Copy each line below in which the string "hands" appears.
--- START ---
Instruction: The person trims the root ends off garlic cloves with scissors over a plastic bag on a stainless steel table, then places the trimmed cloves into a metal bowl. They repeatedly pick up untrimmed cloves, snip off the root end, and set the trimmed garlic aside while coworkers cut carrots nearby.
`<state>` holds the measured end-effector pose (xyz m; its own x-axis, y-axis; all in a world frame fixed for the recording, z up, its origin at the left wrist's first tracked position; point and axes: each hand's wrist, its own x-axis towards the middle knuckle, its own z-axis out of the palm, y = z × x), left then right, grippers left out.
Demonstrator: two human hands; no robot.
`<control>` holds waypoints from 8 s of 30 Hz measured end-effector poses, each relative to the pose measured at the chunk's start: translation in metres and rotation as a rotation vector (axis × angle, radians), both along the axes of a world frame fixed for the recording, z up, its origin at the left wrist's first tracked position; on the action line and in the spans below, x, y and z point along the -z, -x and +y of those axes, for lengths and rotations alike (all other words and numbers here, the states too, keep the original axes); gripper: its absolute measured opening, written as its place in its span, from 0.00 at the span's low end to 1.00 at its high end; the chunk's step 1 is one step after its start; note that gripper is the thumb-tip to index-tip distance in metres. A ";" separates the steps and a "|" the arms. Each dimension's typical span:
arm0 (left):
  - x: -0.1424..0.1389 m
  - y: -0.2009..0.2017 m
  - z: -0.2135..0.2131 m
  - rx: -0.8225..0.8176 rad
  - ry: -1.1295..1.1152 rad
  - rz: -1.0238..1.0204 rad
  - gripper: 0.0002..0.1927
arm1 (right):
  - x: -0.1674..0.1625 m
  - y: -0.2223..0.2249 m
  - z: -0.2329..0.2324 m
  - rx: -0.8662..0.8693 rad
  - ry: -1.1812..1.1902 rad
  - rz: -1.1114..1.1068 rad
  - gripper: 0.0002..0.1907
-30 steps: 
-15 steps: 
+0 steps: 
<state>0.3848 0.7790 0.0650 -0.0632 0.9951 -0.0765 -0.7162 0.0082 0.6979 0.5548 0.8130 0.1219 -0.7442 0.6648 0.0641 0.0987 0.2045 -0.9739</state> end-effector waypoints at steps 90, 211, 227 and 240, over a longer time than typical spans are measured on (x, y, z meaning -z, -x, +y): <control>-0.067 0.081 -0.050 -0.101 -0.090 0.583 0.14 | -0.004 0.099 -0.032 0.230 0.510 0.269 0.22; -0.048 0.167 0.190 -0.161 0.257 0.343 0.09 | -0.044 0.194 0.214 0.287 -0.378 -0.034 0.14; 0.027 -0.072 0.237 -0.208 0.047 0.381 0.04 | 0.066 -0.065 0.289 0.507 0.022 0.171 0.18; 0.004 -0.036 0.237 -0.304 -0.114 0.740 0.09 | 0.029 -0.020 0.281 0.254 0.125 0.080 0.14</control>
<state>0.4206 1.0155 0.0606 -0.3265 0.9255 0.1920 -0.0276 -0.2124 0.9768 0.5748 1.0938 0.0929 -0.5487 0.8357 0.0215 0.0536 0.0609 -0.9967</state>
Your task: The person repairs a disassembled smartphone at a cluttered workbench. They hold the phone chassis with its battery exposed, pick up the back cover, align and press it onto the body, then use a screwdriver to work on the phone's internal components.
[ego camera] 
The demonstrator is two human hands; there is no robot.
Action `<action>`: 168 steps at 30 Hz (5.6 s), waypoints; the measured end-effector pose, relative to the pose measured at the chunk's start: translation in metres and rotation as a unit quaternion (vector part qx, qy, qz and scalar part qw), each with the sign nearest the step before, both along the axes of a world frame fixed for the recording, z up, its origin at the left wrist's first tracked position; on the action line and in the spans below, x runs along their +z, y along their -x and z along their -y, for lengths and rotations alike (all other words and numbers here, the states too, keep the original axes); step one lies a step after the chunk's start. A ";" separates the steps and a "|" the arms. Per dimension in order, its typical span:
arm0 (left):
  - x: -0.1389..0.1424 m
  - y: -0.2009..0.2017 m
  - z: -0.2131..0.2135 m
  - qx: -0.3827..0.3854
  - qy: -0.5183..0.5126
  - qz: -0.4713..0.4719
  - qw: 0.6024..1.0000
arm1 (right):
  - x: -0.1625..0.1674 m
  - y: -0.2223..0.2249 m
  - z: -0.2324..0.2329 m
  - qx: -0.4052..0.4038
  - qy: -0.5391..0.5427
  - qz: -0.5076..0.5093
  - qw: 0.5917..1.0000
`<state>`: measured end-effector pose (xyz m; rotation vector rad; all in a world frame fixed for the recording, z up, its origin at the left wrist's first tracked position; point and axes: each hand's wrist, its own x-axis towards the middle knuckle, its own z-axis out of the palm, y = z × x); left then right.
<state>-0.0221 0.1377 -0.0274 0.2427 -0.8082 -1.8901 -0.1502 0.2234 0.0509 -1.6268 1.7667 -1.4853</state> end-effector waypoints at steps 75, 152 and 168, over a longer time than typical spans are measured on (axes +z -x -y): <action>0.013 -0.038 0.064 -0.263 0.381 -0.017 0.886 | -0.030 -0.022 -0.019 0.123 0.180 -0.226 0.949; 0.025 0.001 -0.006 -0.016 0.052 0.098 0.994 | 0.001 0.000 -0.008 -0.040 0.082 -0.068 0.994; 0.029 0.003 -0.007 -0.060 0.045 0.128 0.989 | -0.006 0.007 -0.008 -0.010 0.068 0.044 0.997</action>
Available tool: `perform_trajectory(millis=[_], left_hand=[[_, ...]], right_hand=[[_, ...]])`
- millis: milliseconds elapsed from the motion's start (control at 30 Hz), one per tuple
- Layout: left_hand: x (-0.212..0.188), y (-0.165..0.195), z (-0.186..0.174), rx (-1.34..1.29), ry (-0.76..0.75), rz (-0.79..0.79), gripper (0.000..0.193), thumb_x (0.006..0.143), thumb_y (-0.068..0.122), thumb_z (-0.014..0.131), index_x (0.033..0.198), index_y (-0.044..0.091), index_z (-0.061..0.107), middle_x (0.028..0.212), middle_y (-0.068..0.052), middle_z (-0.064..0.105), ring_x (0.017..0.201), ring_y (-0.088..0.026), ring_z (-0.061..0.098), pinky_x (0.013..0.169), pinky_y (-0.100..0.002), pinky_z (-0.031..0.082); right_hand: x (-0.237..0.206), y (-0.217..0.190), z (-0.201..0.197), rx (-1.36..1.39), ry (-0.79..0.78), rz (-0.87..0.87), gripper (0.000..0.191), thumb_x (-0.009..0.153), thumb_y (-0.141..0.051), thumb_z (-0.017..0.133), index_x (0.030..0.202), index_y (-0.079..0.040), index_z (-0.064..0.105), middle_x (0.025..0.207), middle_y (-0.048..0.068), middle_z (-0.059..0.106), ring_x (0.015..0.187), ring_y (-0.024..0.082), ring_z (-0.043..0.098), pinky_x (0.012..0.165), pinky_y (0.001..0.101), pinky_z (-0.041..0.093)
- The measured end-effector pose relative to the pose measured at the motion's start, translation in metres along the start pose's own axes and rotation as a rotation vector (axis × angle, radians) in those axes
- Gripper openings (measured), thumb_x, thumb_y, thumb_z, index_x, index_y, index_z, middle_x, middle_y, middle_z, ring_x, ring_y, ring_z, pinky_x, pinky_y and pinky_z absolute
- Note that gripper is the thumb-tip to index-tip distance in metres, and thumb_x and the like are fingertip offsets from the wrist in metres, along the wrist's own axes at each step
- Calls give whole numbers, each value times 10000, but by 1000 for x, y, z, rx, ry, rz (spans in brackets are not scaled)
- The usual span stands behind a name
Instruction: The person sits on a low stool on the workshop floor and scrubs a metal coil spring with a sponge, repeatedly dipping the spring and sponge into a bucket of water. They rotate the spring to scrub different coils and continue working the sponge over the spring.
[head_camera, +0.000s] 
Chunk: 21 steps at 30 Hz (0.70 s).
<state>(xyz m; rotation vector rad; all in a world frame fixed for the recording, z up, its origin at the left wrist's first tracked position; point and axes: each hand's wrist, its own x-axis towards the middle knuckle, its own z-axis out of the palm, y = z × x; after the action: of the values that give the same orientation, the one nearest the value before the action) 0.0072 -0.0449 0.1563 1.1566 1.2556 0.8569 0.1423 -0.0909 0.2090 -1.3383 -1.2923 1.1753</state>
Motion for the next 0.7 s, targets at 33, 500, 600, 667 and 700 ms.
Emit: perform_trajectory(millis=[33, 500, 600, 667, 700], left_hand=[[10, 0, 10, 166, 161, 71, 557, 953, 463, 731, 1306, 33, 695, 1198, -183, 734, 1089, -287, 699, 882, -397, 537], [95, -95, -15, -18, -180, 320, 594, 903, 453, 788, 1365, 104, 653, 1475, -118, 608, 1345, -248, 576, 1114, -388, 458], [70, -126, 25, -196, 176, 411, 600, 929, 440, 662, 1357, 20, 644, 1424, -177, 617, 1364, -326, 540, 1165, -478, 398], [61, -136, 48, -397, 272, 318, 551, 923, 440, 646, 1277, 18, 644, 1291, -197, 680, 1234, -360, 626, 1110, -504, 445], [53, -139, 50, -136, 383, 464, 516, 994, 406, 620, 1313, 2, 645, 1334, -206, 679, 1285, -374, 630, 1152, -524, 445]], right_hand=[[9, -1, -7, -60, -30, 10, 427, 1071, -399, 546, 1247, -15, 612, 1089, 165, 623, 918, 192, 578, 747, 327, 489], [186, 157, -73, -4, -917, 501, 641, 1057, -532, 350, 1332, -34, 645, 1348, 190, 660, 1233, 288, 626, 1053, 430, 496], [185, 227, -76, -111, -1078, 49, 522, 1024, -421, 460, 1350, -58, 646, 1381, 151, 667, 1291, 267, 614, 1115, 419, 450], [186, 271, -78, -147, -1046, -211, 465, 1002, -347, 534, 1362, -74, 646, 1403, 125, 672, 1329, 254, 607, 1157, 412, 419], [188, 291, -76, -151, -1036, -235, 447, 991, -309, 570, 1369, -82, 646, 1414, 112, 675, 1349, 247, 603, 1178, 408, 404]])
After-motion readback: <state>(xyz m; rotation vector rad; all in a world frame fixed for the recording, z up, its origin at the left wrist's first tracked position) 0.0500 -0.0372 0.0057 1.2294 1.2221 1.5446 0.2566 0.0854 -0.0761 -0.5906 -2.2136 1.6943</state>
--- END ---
Solution:
Demonstrator: two human hands; no robot.
The demonstrator is two human hands; there is no robot.

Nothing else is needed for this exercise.